The following are also recommended:
- Persistent Volume for users home directories
- Persistent Volumes for application binaries
- LDAP/NIS/YP authentication server that the LSF pods can use for user authentication
The resources that are given to the pods will govern the number and size of pods that can be run on the cluster. The compute pods should b e as large as possible. The minimal requirements for an LSF on Kubernetes cluster are:
- Operator Pod:
- 512 MB of RAM
- 200m of CPU
- LSF Master Pod:
- 1 GB of RAM
- 1 CPU core
- LSF GUI Pod:
- 16 GB or RAM
- 2 CPU cores
- LSF Compute Pod:
- 1 GB of RAM
- 2 CPU cores
Production versions would use many more compute pods with even larger CPU and memory allocations. For example:
- 32 GB of RAM
- 16 CPU cores
No encryption of the data at rest or in motion is provided by this deployment. It is up to the administrator to con figure storage encryption and IPSEC to secure the data.

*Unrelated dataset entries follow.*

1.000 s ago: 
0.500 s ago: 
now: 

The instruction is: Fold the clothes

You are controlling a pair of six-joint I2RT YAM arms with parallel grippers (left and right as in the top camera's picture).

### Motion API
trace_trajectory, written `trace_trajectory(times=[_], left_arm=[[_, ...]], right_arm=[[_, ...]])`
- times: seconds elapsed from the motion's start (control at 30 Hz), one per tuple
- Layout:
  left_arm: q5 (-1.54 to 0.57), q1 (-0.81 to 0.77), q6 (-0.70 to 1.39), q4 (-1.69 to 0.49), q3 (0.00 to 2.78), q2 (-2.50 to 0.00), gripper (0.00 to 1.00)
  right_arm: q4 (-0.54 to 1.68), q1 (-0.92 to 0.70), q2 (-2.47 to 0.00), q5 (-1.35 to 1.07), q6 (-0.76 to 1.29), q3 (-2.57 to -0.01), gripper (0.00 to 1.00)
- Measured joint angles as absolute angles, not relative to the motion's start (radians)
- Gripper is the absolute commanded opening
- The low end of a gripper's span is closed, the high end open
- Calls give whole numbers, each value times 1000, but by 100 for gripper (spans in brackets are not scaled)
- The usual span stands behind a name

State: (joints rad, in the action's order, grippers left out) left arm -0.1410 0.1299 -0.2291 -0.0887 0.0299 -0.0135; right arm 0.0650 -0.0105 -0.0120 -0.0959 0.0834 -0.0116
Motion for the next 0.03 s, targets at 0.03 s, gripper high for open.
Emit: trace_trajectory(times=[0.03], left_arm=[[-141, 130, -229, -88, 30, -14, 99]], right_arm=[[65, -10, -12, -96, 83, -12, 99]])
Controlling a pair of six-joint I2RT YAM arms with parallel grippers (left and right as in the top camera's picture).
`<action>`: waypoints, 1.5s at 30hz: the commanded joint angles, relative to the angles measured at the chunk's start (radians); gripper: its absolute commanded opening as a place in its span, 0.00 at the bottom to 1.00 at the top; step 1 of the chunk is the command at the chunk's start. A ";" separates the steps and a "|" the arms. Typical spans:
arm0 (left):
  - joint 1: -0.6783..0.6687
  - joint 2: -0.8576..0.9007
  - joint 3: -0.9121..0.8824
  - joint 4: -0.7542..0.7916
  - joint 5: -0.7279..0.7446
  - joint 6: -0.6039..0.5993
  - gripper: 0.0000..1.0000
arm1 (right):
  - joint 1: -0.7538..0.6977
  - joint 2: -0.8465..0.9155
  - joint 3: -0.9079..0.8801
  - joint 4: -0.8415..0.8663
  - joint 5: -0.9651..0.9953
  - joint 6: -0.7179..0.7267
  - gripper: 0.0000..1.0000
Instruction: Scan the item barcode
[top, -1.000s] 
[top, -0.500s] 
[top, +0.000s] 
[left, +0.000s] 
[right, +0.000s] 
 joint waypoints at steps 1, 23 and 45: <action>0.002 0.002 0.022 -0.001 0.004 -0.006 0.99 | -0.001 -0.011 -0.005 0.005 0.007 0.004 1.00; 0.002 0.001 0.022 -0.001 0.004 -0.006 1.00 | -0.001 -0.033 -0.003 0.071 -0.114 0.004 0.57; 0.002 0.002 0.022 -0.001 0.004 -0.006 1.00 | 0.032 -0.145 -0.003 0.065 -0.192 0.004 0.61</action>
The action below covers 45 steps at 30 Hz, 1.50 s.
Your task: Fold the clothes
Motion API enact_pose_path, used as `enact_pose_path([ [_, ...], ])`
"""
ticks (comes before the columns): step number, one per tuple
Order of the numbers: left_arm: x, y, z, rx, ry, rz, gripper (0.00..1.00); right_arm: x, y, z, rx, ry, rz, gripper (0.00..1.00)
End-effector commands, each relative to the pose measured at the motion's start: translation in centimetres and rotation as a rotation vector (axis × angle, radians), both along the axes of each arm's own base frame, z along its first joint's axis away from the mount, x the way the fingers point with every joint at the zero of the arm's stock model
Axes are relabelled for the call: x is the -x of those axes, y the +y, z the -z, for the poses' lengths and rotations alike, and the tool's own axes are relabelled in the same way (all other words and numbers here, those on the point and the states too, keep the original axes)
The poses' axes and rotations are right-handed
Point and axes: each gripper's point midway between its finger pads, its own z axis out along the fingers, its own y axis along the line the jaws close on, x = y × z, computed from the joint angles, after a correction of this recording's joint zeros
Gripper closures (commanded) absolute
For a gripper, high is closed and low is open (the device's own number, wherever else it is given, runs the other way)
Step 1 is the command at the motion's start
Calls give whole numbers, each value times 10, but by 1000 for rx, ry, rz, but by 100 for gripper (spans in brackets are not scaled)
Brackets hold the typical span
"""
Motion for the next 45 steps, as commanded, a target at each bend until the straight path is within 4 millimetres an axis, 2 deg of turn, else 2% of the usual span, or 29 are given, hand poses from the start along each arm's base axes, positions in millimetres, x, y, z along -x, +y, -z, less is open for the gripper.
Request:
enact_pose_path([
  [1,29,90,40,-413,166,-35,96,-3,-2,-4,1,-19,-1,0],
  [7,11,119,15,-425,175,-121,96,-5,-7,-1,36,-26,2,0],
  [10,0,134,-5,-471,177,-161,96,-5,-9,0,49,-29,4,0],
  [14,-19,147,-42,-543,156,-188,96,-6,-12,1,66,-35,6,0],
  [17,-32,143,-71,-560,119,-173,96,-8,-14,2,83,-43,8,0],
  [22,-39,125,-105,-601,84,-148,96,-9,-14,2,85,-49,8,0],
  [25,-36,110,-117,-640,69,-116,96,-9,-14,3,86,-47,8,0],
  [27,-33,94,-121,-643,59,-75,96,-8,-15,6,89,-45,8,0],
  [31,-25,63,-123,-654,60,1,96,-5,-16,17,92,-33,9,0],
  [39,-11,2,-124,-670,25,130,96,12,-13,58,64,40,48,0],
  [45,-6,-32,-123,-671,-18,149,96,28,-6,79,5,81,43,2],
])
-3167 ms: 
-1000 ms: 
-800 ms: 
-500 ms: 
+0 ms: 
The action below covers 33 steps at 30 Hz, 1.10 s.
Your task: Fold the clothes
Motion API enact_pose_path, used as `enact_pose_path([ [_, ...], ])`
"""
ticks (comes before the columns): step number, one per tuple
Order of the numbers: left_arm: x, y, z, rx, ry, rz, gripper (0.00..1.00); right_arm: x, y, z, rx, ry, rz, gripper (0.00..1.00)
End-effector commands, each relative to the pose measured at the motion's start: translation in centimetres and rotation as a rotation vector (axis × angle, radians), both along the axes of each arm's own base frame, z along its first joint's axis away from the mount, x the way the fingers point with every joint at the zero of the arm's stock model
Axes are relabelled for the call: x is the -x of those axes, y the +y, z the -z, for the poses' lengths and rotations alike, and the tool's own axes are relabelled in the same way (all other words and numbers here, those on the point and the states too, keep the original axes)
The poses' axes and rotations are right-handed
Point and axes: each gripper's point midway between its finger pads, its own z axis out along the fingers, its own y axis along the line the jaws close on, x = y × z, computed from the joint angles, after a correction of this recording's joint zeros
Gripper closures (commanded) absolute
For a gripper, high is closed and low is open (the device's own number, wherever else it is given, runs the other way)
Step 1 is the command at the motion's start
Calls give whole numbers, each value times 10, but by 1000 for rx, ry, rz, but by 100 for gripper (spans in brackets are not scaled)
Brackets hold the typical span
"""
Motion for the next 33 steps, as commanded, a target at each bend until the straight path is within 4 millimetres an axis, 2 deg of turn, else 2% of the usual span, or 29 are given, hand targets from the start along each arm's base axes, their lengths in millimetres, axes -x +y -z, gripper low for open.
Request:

NOTE: The CPU resources should use the same values for the resource.request.cpu and resource.limit.cpu. Likewise for resource.request.memory and resource.limit.memory. This is so the pods have a guaranteed QOS.
The LSF processes must run as root in order to start jobs with the users UID/GID.
Running LSF on Kubernetes will take some time to get the LSF agents correctly configured for your workloads. Iterate through the following steps to create a LSF cluster that suites your needs:
- Build the Initial Images
- Deploy the LSF Operator
- Setting up Storage
- Deploying the LSF Cluster
- Setting up User Authentication
- Customizing Images for Running Jobs
This code is provided without support. You are free to submit issues and pull requests.